Pour juger ce que présentait de sérieux, le 25 juin, ce projet d'un débat contradictoire entre les envoyés du duc et ceux de la commune insurgée, il faut que nous reportions nos regards sur les événements qui se sont accomplis dans le pays de Waes depuis que les ambassadeurs français ont quitté Termonde.

Le 23 juin, Philippe, mécontent et irrité, avait consenti malgré lui à ce que les ambassadeurs français allassent étaler les fleurs de lis royales parsemées sur les cottes d'armes de leurs hérauts au milieu des bannières gantoises. Le même jour, il fit appeler le comte d'Etampes et lui ordonna de s'avancer vers le pays des Quatre-Métiers en mettant tout à feu et à sang. Le comte d'Etampes obéit: la guerre devint de plus en plus cruelle, de plus en plus acharnée; un grand nombre de chaumières avaient été livrées aux flammes et plusieurs retranchements avaient été enlevés d'assaut quand le comte d'Etampes, arrivé près de Kemseke, s'arrêta dans son mouvement. La chaleur était si étouffante, racontent les chroniqueurs bourguignons, qu'il se vit réduit à retourner à Waesmunster: il est bien plus probable qu'il avait appris que six mille Gantois occupaient depuis deux jours le village de Moerbeke et qu'il avait jugé prudent d'ajourner le projet de les y attaquer.

En effet, le 24 juin, l'armée du comte d'Etampes, à laquelle le comte de Charolais avait conduit de puissants renforts, reprit la route suivie par l'expédition de la veille; elle se rangea en bon ordre entre Stekene et l'abbaye de Baudeloo, et l'on envoya des chevaucheurs en avant pour examiner la position des Gantois. Elle était très-forte, et malgré l'avis du sire de Créquy, qui voulait reconnaître de plus près les ennemis, les chevaliers, auxquels était confié le soin de la personne de l'unique héritier de la maison de Bourgogne, résolurent de rentrer de nouveau à Waesmunster.

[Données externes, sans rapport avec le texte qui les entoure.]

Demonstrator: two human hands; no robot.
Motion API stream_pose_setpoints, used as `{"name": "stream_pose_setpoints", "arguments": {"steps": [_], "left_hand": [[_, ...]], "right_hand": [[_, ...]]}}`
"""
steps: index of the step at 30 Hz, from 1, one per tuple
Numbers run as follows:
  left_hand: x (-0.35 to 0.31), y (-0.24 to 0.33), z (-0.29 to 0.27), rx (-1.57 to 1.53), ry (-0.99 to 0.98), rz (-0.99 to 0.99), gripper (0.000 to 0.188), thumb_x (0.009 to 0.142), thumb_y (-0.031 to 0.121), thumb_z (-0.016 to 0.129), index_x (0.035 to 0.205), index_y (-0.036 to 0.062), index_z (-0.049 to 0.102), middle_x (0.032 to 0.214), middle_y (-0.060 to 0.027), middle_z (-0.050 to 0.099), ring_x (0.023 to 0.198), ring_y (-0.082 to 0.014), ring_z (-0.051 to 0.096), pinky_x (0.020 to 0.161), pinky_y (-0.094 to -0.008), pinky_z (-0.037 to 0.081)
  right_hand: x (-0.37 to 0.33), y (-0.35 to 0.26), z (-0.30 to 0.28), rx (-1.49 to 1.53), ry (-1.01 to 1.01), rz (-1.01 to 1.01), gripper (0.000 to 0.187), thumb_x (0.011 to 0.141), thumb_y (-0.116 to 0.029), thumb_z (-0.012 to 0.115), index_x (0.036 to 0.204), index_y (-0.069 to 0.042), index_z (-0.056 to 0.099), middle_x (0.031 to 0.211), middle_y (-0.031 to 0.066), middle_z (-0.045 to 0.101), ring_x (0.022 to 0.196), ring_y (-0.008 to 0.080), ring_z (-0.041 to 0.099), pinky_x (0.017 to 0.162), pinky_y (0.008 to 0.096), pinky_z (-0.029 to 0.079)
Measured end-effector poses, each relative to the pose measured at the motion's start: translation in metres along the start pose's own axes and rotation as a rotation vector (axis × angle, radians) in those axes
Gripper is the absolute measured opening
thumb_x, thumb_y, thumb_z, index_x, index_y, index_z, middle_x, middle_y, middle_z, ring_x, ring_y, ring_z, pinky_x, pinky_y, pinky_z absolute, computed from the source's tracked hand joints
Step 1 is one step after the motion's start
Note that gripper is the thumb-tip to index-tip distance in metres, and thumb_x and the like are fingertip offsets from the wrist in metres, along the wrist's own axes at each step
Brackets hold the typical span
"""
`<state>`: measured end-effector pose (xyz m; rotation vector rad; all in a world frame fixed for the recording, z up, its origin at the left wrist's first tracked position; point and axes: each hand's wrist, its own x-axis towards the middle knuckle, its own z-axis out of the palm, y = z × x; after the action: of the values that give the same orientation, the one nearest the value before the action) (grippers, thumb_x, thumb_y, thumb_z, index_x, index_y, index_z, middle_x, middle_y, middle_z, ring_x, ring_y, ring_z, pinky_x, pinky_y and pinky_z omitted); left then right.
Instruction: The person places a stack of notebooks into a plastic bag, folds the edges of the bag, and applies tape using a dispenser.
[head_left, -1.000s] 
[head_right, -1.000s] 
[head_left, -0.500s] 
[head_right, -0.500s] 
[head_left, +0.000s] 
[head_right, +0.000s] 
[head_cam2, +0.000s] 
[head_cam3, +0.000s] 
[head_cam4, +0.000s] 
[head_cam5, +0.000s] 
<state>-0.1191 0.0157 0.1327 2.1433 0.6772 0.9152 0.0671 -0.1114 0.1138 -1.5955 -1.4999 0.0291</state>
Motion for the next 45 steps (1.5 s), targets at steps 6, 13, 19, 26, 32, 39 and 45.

Lorsque Philippe apprit que son fils était revenu dans son camp, comme le comte d'Etampes, sans que le moindre succès eût couronné ses armes, il résolut, quelque sanglant qu'en dût être le prix, de conquérir sur les Gantois les retranchements de Moerbeke. Les sires de Créquy, de Ternant, d'Humières furent chargés de préparer le plan du combat. Le duc de Bourgogne l'approuva aussitôt et fixa, à tous les hommes d'armes réunis à Waesmunster, l'heure du départ et celle de l'assaut; cependant, lorsque le son des trompettes appela l'armée sous les armes, un mouvement d'hésitation se manifesta; des murmures se firent entendre; ce fut presque une rébellion: les chevaliers eux-mêmes craignaient de s'exposer aux dangers qu'ils prévoyaient. Philippe se vit réduit à céder, mais sa colère éclata en présence des membres de son conseil et on l'entendit donner l'ordre d'enlever l'étendard qui flottait devant son hôtel.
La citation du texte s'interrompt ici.